THE PROBLEM:
Return exactly the span of lines in the following data that opens with the line containing "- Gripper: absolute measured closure" and closes with the line containing "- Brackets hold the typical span". Include nothing else.

MATERIAL SUPPLIED:
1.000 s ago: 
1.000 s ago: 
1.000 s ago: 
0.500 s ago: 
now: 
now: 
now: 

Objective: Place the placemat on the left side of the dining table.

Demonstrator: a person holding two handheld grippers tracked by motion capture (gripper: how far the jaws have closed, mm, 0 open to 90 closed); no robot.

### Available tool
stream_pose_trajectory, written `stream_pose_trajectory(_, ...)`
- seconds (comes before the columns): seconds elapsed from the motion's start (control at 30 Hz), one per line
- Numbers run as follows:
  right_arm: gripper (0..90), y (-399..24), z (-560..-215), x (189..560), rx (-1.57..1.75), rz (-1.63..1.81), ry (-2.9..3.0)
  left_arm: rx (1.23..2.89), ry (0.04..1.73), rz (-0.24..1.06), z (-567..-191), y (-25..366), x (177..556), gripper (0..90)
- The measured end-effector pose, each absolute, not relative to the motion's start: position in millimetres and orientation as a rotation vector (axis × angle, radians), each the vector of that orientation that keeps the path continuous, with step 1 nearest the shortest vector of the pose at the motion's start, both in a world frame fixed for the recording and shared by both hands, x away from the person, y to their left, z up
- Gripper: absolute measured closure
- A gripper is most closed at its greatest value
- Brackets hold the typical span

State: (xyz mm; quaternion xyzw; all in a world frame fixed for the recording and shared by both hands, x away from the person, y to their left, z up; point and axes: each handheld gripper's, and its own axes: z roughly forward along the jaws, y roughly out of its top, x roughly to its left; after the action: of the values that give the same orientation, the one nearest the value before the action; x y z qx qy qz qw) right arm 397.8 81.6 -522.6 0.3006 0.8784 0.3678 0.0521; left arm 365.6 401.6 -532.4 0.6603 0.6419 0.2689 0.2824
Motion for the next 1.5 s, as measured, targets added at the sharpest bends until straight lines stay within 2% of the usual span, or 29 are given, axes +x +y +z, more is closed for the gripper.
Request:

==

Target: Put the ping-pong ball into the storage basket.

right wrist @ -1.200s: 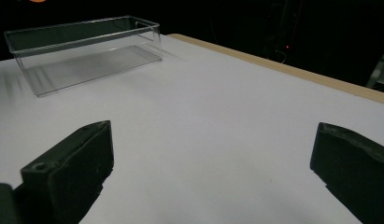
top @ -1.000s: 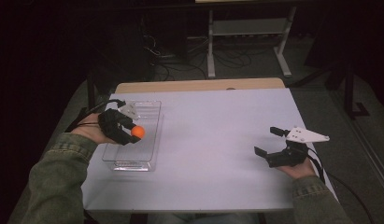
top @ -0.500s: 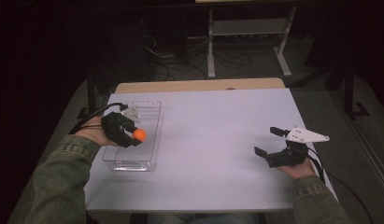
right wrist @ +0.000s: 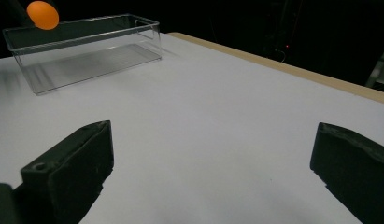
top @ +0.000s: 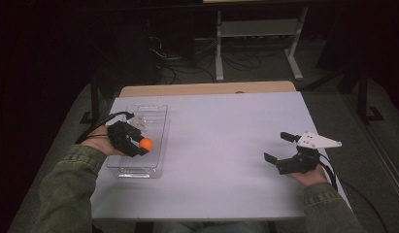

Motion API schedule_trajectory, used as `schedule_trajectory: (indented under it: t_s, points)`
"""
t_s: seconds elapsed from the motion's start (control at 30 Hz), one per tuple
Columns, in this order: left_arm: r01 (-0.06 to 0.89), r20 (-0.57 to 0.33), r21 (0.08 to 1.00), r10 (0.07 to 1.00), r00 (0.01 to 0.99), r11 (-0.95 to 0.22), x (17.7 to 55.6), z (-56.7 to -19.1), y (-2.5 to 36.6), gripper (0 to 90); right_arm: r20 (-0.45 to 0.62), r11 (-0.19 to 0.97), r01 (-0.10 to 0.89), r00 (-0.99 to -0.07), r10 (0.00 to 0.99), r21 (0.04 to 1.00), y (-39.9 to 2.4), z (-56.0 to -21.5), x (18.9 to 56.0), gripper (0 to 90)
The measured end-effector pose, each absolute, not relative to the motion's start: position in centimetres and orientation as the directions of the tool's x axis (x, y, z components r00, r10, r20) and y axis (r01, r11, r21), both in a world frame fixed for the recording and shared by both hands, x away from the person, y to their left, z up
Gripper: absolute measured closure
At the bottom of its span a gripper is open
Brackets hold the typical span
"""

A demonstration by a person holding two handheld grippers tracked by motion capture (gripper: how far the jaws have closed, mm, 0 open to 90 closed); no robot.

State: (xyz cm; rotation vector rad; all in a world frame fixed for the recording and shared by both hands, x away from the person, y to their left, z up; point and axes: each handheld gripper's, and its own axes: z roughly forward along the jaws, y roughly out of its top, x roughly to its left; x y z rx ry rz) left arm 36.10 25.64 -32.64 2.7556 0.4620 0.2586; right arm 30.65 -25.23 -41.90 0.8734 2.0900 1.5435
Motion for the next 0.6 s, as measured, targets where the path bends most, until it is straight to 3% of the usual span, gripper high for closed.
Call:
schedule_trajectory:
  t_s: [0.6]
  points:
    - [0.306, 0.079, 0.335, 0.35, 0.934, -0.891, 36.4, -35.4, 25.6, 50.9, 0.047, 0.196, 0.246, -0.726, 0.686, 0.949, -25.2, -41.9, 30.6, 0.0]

WRITTEN REPLY:
- Gripper: absolute measured closure
- A gripper is most closed at its greatest value
- Brackets hold the typical span

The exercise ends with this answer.